▶ _Raw data_:
○ ○ ○ ○ ○ ○ ○
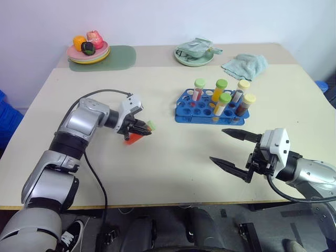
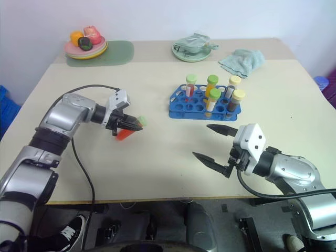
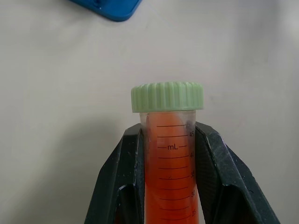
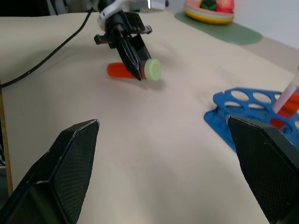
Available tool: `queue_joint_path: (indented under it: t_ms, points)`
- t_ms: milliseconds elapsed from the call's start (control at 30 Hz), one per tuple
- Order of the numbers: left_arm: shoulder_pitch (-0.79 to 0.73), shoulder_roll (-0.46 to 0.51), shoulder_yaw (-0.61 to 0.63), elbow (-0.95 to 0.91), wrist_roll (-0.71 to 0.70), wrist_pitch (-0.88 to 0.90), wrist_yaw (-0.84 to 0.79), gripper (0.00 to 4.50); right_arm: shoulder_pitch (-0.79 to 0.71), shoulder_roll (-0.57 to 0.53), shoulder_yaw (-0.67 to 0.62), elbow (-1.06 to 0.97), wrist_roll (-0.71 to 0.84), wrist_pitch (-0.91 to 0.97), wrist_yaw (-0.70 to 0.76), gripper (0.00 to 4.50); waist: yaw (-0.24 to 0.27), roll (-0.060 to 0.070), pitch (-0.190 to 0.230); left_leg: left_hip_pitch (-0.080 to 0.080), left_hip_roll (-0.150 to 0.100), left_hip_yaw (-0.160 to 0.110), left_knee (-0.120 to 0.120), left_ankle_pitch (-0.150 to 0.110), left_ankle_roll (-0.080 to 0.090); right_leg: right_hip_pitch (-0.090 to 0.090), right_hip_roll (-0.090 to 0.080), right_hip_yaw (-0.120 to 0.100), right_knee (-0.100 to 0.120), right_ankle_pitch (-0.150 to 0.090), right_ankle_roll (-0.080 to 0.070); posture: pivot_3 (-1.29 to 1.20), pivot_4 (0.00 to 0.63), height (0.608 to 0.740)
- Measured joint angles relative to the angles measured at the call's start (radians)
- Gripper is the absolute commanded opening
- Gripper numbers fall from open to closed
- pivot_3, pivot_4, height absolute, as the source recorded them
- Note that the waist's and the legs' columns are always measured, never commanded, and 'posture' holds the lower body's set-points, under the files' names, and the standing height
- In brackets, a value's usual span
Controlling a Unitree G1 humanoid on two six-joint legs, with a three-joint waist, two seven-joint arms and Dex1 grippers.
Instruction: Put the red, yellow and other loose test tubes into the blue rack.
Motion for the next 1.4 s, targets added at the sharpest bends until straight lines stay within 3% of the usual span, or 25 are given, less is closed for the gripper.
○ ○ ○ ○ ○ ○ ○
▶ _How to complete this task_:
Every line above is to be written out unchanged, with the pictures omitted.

▶ _Result of the exercise_:
Available tool: `queue_joint_path: (indented under it: t_ms, points)`
- t_ms: milliseconds elapsed from the call's start (control at 30 Hz), one per tuple
- Order of the numbers: left_arm: shoulder_pitch (-0.79 to 0.73), shoulder_roll (-0.46 to 0.51), shoulder_yaw (-0.61 to 0.63), elbow (-0.95 to 0.91), wrist_roll (-0.71 to 0.70), wrist_pitch (-0.88 to 0.90), wrist_yaw (-0.84 to 0.79), gripper (0.00 to 4.50); right_arm: shoulder_pitch (-0.79 to 0.71), shoulder_roll (-0.57 to 0.53), shoulder_yaw (-0.67 to 0.62), elbow (-1.06 to 0.97), wrist_roll (-0.71 to 0.84), wrist_pitch (-0.91 to 0.97), wrist_yaw (-0.70 to 0.76), gripper (0.00 to 4.50); waist: yaw (-0.24 to 0.27), roll (-0.060 to 0.070), pitch (-0.190 to 0.230); left_leg: left_hip_pitch (-0.080 to 0.080), left_hip_roll (-0.150 to 0.100), left_hip_yaw (-0.160 to 0.110), left_knee (-0.120 to 0.120), left_ankle_pitch (-0.150 to 0.110), left_ankle_roll (-0.080 to 0.090); right_leg: right_hip_pitch (-0.090 to 0.090), right_hip_roll (-0.090 to 0.080), right_hip_yaw (-0.120 to 0.100), right_knee (-0.100 to 0.120), right_ankle_pitch (-0.150 to 0.090), right_ankle_roll (-0.080 to 0.070); posture: pivot_3 (-1.29 to 1.20), pivot_4 (0.00 to 0.63), height (0.608 to 0.740)
- Measured joint angles relative to the angles measured at the call's start (radians)
- Gripper is the absolute commanded opening
- Gripper numbers fall from open to closed
- pivot_3, pivot_4, height absolute, as the source recorded them
- Note that the waist's and the legs' columns are always measured, never commanded, and 'posture' holds the lower body's set-points, under the files' names, and the standing height
- In brackets, a value's usual span
Controlling a Unitree G1 humanoid on two six-joint legs, with a three-joint waist, two seven-joint arms and Dex1 grippers.
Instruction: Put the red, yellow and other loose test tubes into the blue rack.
Motion for the next 1.4 s, targets added at the sharpest bends until straight lines stay within 3% of the usual span, or 25 are given, less is closed for the gripper.

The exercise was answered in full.